During the 2024 U.S. election campaign, a deepfake video spread across social media, falsely alleging voter fraud. Elsewhere, biased data in healthcare has warped AI outcomes, jeopardizing patient care. Opaque algorithms undermine decisions, destabilize markets, and erode trust in financial systems. AI’s risks are escalating, and its flaws are chipping away at public confidence.
The following is a guest post written by Charles Adkins, CEO, HBAR Foundation. He previously served as President of Hedera Hashgraph, LLC. Charles is a seasoned leader with years of experience in the blockchain and crypto space, having previously worked at Polygon Labs and Aptos.
We need governance that ensures AI serves humanity, not harms it. But the scale and complexity of AI development are beyond human capacity alone. Enter Distributed Ledger Technology (DLT)—a decentralized system that records and verifies data across multiple nodes. DLT brings transparency, accountability, and integrity to AI, fostering trust, preventing monopolistic control, and encouraging ethical innovation.
Breaking Open the AI ‘Black Box’
AI often operates like a black box, relying on secretive data that hides how decisions are made. This opacity undermines trust, especially in industries like healthcare and finance where transparency is non-negotiable. With DLT, there are no secrets. DLT changes the game by recording all data and updates on an immutable ledger—a permanent, digital record that ensures every change is traceable.
Take ProveAI, for instance. It uses DLT to secure and track AI training data and updates, ensuring compliance with ethical standards and regulations like the EU AI Act. This approach holds AI models accountable, creating a foundation for trust and fairness in their outcomes.
Improving Data Quality with DLT
Unfortunately, poor data quality remains a persistent challenge in AI development. A 2024 Precisely survey revealed that 64% of businesses find AI unreliable due to unverified or biased data. DLT addresses this by anchoring real-time data to decentralized networks, ensuring it is accurate, transparent, and immutable.
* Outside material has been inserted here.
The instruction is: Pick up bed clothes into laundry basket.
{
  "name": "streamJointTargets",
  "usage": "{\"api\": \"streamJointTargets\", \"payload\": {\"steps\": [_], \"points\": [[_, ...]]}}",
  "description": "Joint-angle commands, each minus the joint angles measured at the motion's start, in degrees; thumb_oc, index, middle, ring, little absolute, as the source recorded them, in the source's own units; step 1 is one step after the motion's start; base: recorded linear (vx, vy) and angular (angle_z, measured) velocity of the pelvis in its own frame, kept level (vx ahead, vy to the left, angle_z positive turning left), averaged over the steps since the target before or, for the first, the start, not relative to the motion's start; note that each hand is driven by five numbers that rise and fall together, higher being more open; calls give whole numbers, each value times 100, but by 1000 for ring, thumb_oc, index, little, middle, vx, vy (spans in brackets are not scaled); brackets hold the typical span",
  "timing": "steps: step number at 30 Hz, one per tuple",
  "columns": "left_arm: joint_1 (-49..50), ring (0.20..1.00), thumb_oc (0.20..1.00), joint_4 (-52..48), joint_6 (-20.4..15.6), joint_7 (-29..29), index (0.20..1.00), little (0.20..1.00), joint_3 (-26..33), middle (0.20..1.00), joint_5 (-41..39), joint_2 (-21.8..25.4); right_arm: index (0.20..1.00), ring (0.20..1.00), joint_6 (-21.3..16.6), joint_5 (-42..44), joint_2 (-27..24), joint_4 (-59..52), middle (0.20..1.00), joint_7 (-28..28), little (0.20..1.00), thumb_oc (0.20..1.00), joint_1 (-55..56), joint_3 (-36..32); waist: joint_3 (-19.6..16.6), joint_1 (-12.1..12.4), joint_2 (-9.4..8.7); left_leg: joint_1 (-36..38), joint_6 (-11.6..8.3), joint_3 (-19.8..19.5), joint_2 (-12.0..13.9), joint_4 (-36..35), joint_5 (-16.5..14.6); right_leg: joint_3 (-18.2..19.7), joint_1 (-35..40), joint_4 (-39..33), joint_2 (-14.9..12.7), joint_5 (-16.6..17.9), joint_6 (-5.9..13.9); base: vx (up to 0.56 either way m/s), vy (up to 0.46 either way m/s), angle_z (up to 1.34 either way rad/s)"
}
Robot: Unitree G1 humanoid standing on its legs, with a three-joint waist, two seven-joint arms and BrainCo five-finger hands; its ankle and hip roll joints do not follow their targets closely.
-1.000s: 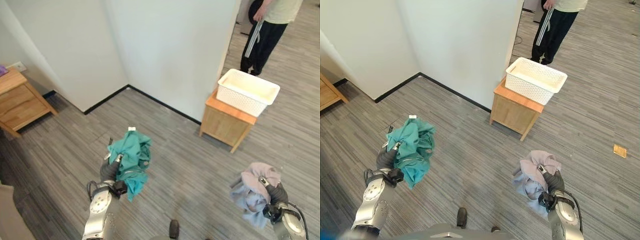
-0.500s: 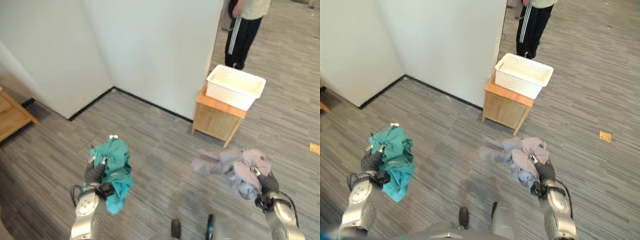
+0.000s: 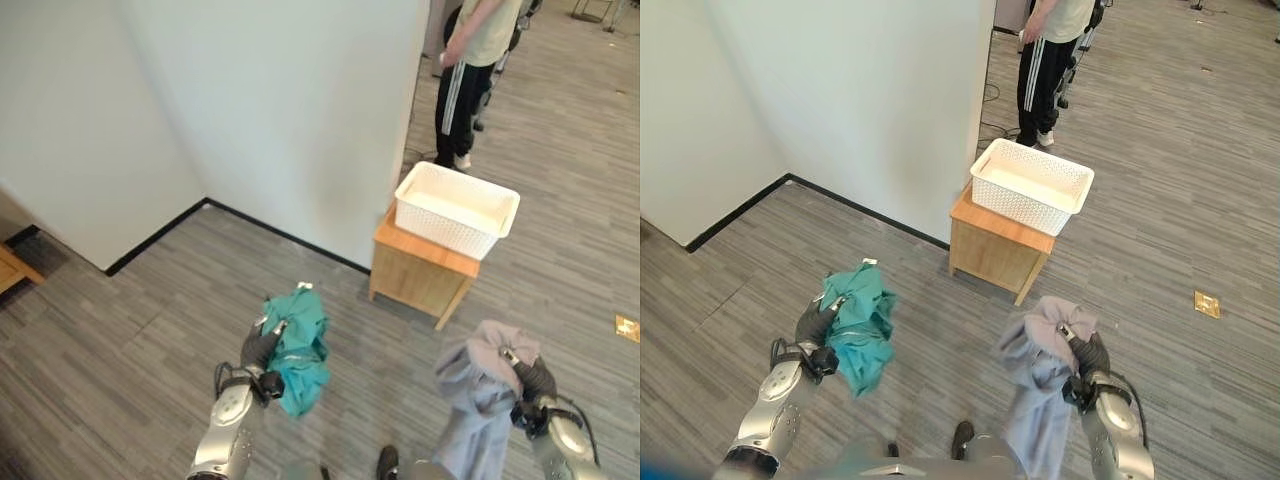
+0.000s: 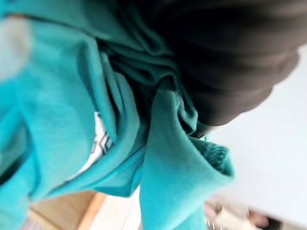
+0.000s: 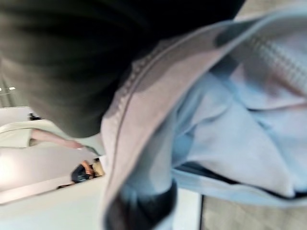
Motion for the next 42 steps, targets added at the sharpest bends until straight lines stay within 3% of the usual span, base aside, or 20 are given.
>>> {"api": "streamJointTargets", "payload": {"steps": [1,2,3,4,5,7,10,12,14,15,17,21,23,27,33,34,37,39,42], "points": [[-398,200,200,-346,-321,-110,200,200,121,200,-319,192,200,200,-438,210,-505,-568,200,-58,200,200,-357,-175,295,189,129,762,26,79,341,-2569,422,249,357,-720,-388,439,743,459,49,-28],[-353,200,200,-311,-327,-134,200,200,114,200,-297,208,200,200,-445,182,-496,-573,200,-40,200,200,-342,-176,251,243,197,754,25,78,350,-3144,452,263,423,-748,-353,398,797,513,105,-35],[-286,200,200,-266,-352,-130,200,200,118,200,-222,231,200,200,-454,148,-496,-523,200,-7,200,200,-330,-138,225,368,234,864,58,45,204,-4047,521,327,561,-798,-345,312,851,331,100,-46],[-286,200,200,-266,-352,-130,200,200,118,200,-222,231,200,200,-454,148,-495,-523,200,-6,200,200,-330,-138,229,371,228,879,59,52,199,-4066,531,330,565,-799,-351,313,853,562,97,-49],[-122,200,200,-274,-366,-142,200,200,188,200,-138,258,200,200,-421,-14,-527,-463,200,52,200,200,-408,4,109,625,302,905,71,-320,-175,-5100,609,445,910,-926,-230,168,925,366,47,-34],[-68,200,200,-300,-382,-104,200,200,235,200,-11,288,200,200,-442,-92,-543,-425,200,87,200,200,-498,8,32,675,346,881,14,-284,-236,-5253,759,464,1098,-983,-231,109,977,476,83,-36],[13,200,200,-379,-353,-197,200,200,322,200,-92,308,200,200,-322,-273,-427,-471,200,154,200,200,-473,74,-164,700,354,1241,178,-377,-369,-5341,527,546,1089,-768,-325,33,1066,366,135,-62],[13,200,200,-437,-350,-169,200,200,366,200,-86,320,200,200,-350,-271,-294,-455,200,139,200,200,-502,97,-251,703,303,1567,425,-277,-472,-5578,302,552,960,-150,-524,84,1179,278,189,-27],[-1,200,200,-479,-347,-133,200,200,421,200,-47,395,200,200,-328,-378,-225,-409,200,130,200,200,-595,165,-200,715,342,1828,632,-133,-526,-5680,192,578,435,969,-778,466,1350,167,222,-19],[-26,200,200,-484,-351,-111,200,200,438,200,-64,430,200,200,-308,-406,-219,-468,200,150,200,200,-591,163,-142,640,394,1953,693,-128,-523,-5747,174,591,196,1415,-831,664,1398,135,236,-38],[-52,200,200,-504,-339,-134,200,200,443,200,-18,480,200,200,-264,-522,-200,-498,200,153,200,200,-543,137,-97,507,473,2182,741,-172,-547,-5896,111,679,-173,1777,-815,664,1365,145,162,-8],[-139,200,200,-519,-352,-131,200,200,463,200,36,548,200,200,-308,-565,-186,-648,200,7,200,200,-448,-188,-104,282,516,2422,670,-321,-602,-6050,4,752,-518,917,-712,530,1265,193,18,36],[-184,200,200,-464,-378,-90,200,200,457,200,161,578,200,200,-427,-651,-311,-768,200,-139,200,200,-486,-436,-85,169,450,2510,643,-482,-639,-6051,-150,917,-506,171,-638,559,1293,184,-58,41],[-44,200,200,-475,-366,-165,200,200,547,200,104,506,200,200,-491,-715,-375,-1364,200,-185,200,200,-477,-810,-160,234,338,2557,637,-542,-683,-6028,-188,988,-147,-223,-645,618,1338,118,-43,48],[293,200,200,-504,-249,-332,200,200,415,200,-94,377,200,200,-850,-491,-1061,-2039,200,-288,200,200,-1330,-1155,-360,402,218,2469,564,-627,-650,-6080,-143,725,204,-735,-574,705,1287,63,-61,5],[358,200,200,-542,-209,-411,200,200,319,200,-191,400,200,200,-899,-504,-1583,-2087,200,-268,200,200,-1716,-1129,-403,465,190,2471,531,-656,-631,-6092,-150,666,282,-819,-552,686,1279,18,-40,14],[433,200,200,-567,-150,-543,200,200,34,200,-352,491,200,200,-840,-456,-2425,-1768,200,-249,200,200,-2431,-790,-455,557,116,2513,495,-698,-599,-6114,-211,623,403,-913,-519,635,1274,55,-43,13],[472,200,200,-543,-135,-598,200,200,-259,200,-451,557,200,200,-766,-242,-3217,-871,200,-242,200,200,-3420,-86,-448,616,62,2495,468,-698,-572,-6122,-150,603,416,-949,-496,693,1260,23,-46,2],[492,200,200,-522,-119,-590,200,200,-384,200,-533,631,200,200,-668,-137,-3607,-258,200,-300,200,200,-4052,366,-453,639,34,2527,449,-692,-549,-6120,-208,609,457,-969,-463,655,1254,24,-28,1]]}}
For AI models like those leveraging Retrieval Augmented Generation (RAG) to enhance responses with external data, DLT ensures only verified, tamper-proof information is used. This minimizes risks of misinformation or bias infiltrating outputs, advancing ethical AI governance.
Fetch.ai and Ocean Protocol are already showcasing the potential of this innovation. Fetch.ai uses oracles to access real-time external data, optimizing logistics and energy efficiency across the Web3 ecosystem. Similarly, Ocean Protocol secures tokenized data sharing, enabling AI systems to access high-quality datasets while protecting user privacy.
Tackling Misinformation With DLT
These capabilities are essential for tackling escalating challenges like misinformation, particularly amidst the rise of deepfakes. Ofcom recently revealed that 43% of people aged 16+ encountered at least one deepfake online in the first half of 2024. Blockchain platforms like Truepic are already tackling this issue by combining blockchain with image authentication, timestamping, and verifying media at the moment of creation. By integrating verified data and media into RAG workflows, AI systems can more effectively fact-check outputs, enhancing trust in the information they generate.
Decentralized Governance for Ethical AI
Centralized governance models often struggle to manage the speed, complexity, and ethical challenges of AI development, hindering responsible innovation. Precisely’s global survey revealed that 62% of organizations see inadequate governance as a major obstacle to AI adoption.
Decentralized Autonomous Organizations (DAOs), powered by DLT, may provide a solution. DAOs automate governance and decision-making through smart contracts, enabling stakeholders—developers, users, and regulators—to vote transparently on proposals. Every decision is recorded on the blockchain, preventing unilateral control, aligning decisions with collective interests, and ensuring accountability and inclusivity.
SingularityNET showcases this potential, using a DAO framework to align AI projects with ethical principles. This decentralized approach not only fosters inclusivity but ensures governance reflects the public interest, laying the groundwork for scalable, ethical AI development.
Global Standards and the Path Forward
As AI increasingly depends on cross-border data, secure and transparent systems like DLT will be essential to build trust at scale. Many organizations are already exploring its potential. For instance, the MediLedger Network uses DLT to prevent data tampering in pharmaceutical supply chains, while the European Blockchain Services Infrastructure (EBSI) leverages DLT for secure information distribution, potentially providing a framework to help EU organizations comply with the recent EU AI Act.
But we need to go further.
Global regulatory alignment is crucial to prevent fragmentation and establish universal standards. Governments, enterprises, and civil society must collaborate to develop governance frameworks that prioritize public interest. DAOs, too, must evolve to provide flexible, collective oversight as AI technology advances.
This is not the time for complacency. If action isn’t taken now, AI’s risks will grow unchecked, leaving us powerless to address them. The future of ethical AI depends on bold decisions today. DLT can be the foundation for this future—transparent, accountable, and aligned with humanity’s best interests.